THE PROBLEM: Each line from the one containing "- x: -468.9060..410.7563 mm" through the last line of the records below is to be repeated as written, with nothing added.

Data records:
⁂

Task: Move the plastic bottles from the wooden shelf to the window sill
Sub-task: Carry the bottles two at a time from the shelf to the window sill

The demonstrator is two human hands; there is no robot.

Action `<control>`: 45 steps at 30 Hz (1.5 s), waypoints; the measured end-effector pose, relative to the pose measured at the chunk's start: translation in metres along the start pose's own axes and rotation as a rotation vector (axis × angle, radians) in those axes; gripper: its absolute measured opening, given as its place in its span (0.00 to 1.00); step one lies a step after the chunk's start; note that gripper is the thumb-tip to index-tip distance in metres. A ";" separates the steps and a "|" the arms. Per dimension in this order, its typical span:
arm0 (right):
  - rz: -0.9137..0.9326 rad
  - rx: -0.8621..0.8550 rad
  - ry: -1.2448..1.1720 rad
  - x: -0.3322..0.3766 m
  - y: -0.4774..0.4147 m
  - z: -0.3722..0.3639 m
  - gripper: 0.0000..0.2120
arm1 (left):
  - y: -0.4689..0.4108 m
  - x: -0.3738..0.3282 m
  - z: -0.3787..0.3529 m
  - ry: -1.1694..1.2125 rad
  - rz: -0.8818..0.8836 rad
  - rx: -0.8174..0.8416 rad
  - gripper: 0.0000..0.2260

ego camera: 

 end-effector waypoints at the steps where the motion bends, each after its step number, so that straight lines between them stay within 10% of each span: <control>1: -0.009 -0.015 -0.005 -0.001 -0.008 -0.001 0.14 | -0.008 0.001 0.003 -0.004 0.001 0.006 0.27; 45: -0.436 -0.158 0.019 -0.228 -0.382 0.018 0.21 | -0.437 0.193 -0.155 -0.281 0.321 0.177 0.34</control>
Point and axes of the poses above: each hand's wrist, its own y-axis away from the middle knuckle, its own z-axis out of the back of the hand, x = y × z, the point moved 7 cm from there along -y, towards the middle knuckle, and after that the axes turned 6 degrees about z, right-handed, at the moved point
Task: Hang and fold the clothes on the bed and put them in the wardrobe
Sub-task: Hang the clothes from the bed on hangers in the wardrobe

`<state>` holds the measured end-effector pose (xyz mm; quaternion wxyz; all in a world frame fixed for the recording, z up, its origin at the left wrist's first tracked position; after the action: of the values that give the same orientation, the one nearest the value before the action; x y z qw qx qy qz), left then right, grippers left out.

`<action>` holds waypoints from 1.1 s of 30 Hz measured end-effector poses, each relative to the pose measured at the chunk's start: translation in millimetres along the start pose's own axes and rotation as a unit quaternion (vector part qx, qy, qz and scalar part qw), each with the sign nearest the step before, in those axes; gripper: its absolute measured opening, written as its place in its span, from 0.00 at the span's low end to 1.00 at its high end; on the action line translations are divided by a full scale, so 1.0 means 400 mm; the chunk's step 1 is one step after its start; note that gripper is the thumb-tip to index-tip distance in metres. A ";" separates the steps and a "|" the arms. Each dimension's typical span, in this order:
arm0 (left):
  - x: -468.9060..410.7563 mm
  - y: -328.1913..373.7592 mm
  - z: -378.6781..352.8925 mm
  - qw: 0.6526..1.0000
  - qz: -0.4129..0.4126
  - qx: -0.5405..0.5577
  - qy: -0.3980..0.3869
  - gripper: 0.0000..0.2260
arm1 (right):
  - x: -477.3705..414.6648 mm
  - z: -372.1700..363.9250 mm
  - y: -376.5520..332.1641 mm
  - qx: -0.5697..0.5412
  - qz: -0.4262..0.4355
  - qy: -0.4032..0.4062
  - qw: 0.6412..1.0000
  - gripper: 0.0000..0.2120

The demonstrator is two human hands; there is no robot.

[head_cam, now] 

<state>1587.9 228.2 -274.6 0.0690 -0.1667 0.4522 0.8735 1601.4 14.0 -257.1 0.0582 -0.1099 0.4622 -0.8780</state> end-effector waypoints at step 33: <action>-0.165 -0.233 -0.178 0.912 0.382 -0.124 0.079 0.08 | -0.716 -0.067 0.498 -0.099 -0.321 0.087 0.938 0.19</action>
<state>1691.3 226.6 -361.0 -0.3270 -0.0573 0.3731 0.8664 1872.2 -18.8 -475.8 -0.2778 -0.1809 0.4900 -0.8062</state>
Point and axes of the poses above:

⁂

REPLY TO THE EXERCISE:
  - x: -468.9060..410.7563 mm
  - y: -328.1913..373.7592 mm
  - z: -378.6781..352.8925 mm
  - qw: 0.6526..1.0000
  - qz: -0.4129..0.4126
  - qx: -0.5405..0.5577
  - qy: -0.3980..0.3869
  - gripper: 0.0000..0.2260
arm1 (right):
  - x: -477.3705..414.6648 mm
  - z: -372.1700..363.9250 mm
  - y: -376.5520..332.1641 mm
  - qx: -0.5697..0.5412
  - qz: -0.4262..0.4355
  - qy: -0.4032..0.4062
  - qw: 0.6412..1.0000
  - gripper: 0.0000..0.2120

The demonstrator is two human hands; there is no robot.

[head_cam, now] 

<state>1587.9 228.2 -274.6 0.0690 -0.1667 0.4522 0.8735 1601.4 14.0 -257.1 0.0582 -0.1099 0.4622 -0.8780</state> end-effector waypoints at step 33: <action>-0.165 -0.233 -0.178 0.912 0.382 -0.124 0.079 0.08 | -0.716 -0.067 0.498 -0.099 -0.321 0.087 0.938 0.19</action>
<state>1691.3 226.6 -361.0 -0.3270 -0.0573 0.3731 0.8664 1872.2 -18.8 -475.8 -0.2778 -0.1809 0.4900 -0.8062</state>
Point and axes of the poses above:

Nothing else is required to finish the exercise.